Task item: The lines needed are those below that contain the word "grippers"; copy each one.

Given data:
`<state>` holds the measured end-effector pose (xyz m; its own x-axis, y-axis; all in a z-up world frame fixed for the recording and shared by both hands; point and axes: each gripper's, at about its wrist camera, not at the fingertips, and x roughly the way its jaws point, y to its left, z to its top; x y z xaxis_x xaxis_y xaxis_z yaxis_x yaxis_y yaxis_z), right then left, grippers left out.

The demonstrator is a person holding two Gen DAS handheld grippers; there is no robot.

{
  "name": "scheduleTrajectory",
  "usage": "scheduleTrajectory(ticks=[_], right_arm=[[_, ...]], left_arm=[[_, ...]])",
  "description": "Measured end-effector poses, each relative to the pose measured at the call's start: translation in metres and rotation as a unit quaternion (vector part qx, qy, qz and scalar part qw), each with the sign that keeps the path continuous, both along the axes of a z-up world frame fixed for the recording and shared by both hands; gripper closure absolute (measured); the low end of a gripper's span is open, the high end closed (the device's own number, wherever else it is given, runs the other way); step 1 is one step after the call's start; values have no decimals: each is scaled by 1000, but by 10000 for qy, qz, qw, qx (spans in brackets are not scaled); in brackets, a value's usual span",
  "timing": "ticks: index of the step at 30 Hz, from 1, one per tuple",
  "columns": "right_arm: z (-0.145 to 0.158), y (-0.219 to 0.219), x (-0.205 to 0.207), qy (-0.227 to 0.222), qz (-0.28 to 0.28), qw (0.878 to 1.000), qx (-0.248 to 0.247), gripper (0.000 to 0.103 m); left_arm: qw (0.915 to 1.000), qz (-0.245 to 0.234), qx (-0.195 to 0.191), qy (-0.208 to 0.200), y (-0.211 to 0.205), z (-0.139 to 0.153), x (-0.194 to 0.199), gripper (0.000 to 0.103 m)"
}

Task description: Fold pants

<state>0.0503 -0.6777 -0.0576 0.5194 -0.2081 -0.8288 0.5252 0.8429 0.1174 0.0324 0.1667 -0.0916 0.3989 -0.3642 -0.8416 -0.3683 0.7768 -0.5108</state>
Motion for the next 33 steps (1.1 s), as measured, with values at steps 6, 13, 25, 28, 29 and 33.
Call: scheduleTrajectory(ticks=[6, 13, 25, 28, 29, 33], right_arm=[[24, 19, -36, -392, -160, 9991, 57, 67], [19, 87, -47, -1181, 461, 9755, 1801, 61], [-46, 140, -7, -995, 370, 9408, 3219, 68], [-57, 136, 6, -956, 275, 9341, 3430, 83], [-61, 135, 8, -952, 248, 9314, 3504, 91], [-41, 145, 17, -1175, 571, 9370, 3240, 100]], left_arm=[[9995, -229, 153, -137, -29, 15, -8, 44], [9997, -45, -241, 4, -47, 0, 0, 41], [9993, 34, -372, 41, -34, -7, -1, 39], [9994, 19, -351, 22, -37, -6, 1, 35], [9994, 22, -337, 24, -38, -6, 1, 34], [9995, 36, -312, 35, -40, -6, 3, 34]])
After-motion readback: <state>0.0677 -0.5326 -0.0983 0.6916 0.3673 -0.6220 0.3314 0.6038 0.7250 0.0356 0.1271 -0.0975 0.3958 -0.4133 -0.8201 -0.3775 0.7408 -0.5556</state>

Your solution:
`<state>` holds the measured end-effector pose (xyz m; its own x-axis, y-axis; all in a z-up world frame fixed for the recording and shared by both hands; point and axes: each gripper's, at about its wrist camera, not at the fingertips, and x roughly the way its jaws point, y to its left, z to its top; x y z xaxis_x xaxis_y xaxis_z yaxis_x yaxis_y yaxis_z), right then left, grippers left out.
The demonstrator is a person holding two Gen DAS handheld grippers; there is no robot.

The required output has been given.